8.5.4.6 [dcl.init.list]:
The lifetime of the array is the same as that of the initializer_list object.
Somehow an array is allocated an somehow the initializer_list is constructed to refer to this array.  In section 18.9.1 [support.initlist] the only constructor that is listed is the default constructor.  It eventually occurred to me that the method of getting the array into the initializer_list is implementation dependent.

Clang gives the following error if the layout of initializer_list is not what is expected:
error: cannot compile this weird std::initializer_list yet
By looking up "weird std::initializer_list" in the Clang source code I was able to determine that Clang has the following restrictions on initializer_list:
  1. There must be at least two member variables.
  2. The first member variable must be of type const E*.
  3. The first member variable is a pointer to the beginning of the array.
  4. The second member variable must either be of type const E* or size_t.
  5. If the second member variable is a pointer, then it points to one past the end of the array.
  6. If the second member variable is a size_t, then it is the number of elements in the array.
  7. All other fields are ignored by Clang.
Notice that Clang does not actually use a constructor to build the initializer_list.  It injects the data directly into the structure.

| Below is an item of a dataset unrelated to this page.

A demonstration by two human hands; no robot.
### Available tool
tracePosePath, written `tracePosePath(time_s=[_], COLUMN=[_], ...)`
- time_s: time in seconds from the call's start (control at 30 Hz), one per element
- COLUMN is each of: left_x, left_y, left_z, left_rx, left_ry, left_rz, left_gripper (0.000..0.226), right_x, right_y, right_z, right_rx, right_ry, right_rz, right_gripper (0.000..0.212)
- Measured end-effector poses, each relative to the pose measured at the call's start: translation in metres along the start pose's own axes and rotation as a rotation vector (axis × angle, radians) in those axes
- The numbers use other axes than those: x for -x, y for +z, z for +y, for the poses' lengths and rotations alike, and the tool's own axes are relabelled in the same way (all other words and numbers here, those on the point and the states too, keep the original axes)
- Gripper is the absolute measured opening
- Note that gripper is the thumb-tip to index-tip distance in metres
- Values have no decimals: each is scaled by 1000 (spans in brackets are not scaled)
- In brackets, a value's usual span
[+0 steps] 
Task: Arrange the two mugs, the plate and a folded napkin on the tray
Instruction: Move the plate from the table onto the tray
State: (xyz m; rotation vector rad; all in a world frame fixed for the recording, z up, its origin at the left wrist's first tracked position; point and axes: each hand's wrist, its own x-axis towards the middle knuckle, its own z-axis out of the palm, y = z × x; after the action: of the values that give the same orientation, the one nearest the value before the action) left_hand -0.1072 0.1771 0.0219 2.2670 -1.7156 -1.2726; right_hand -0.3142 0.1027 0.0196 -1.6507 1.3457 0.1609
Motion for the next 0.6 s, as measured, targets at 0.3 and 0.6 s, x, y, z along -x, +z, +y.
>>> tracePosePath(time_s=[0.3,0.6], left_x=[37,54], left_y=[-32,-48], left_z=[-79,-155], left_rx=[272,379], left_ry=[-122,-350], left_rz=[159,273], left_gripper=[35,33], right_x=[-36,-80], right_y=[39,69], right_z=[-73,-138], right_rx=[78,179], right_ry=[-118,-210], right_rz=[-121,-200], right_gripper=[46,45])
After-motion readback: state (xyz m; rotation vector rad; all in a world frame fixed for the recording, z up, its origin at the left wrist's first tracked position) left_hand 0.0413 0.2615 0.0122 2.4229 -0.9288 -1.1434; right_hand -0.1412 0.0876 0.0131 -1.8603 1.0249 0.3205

Finally there is enough information to write std::initializer_list.  Since it uses size_t it is necessary to also implement part of cstddef.

#ifndef CSTDDEF_H
#define CSTDDEF_H

namespace std {
typedef unsigned int size_t;
}

#endif // CSTDDEF_H




#ifndef INITIALIZER_LIST_H
#define INITIALIZER_LIST_H

#include "cstddef.h"

namespace std {
template<class E> class initializer_list {
    const E *_B;
    const E *_E;
public:
    typedef E value_type;
    typedef const E& reference;
    typedef const E& const_reference;
    typedef size_t size_type;

    typedef const E* iterator;
    typedef const E* const_iterator;

    initializer_list() noexcept : _B(nullptr), _E(nullptr) {}

    size_t size() const noexcept { return _E - _B; } // number of elements
    const E* begin() const noexcept { return _B; }   // first element
    const E* end() const noexcept {return _E; }      // one past the last element
};
// 18.9.3 initializer list range access
template<class E> const E* begin(initializer_list<E> il) noexcept
{ return il.begin(); }
template<class E> const E* end(initializer_list<E> il) noexcept
{ return il.end(); }
}

#endif // INITIALIZER_LIST_H

Sunday, May 19, 2013

Getting Started with C++11

While I was at C++ Now this past week I was wanting to play with some of the new C++11 features.  The computer that I had was running Windows 7 and Visual Studio Ultimate 2012.  While Visual Studio 2012 is a great editor for C++ with excellent syntax highlighting and auto-complete, it is lacking in support for a lot of C++11 features.  Among the features that I miss are uniform initialization syntax and initializer_list, and variadic templates.  Yes, I know that these are in the November CTP for Visual C++, but that doesn't help me today.

The compilers that most people have easy access to are GCC, Clang, and Visual C++.  Given that Visual C++ does not support the language features that I wanted to play with, that was one compiler down.  GCC has excellent C++11 support and will have support for the complete standard in version 4.8.1.  Clang will have complete C++11 support in version 3.3.

I decided to compile Clang (trunk) using Visual C++ so that I had a compiler that had the features that I wanted to work with.  Clang has excellent instructions on how to build it using Visual Studio.  I followed the instructions with only a minor hitch.  The list of prerequisites includes Python.  I installed Python 3.3.2.  I had a handful of configuration errors that were resolved by uninstalling Python 3.3.2 and installing Python 2.7.5.

Over all, it was rather easy to build Clang.  The instructions were excellent, but a single missing detail (Python version) caused me some headaches.